Task ->
All lines with the word "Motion" are to be found and copied from the listing.

===== Exercise data =====

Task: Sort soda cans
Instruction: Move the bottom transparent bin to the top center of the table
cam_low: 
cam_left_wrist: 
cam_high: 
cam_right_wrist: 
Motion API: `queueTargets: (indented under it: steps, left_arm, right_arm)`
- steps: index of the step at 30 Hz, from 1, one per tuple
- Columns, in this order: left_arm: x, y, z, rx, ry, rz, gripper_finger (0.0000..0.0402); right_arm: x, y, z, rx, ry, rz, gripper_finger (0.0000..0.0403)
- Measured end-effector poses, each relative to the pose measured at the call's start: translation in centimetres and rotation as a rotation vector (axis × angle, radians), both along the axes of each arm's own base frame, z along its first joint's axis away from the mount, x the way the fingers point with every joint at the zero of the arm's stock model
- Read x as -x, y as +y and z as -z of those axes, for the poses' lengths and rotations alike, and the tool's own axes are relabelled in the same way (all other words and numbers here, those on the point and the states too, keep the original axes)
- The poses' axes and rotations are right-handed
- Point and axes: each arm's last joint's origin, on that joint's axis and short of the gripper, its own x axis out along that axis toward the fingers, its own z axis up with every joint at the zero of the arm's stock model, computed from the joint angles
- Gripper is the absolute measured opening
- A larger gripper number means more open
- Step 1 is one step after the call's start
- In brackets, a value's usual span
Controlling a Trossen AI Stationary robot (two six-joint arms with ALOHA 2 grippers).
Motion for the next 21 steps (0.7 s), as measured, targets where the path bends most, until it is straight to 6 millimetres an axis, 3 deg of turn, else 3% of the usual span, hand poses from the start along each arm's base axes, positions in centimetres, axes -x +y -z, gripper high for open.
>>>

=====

Solution to this problem ->
Motion API: `queueTargets: (indented under it: steps, left_arm, right_arm)`
Motion for the next 21 steps (0.7 s), as measured, targets where the path bends most, until it is straight to 6 millimetres an axis, 3 deg of turn, else 3% of the usual span, hand poses from the start along each arm's base axes, positions in centimetres, axes -x +y -z, gripper high for open.

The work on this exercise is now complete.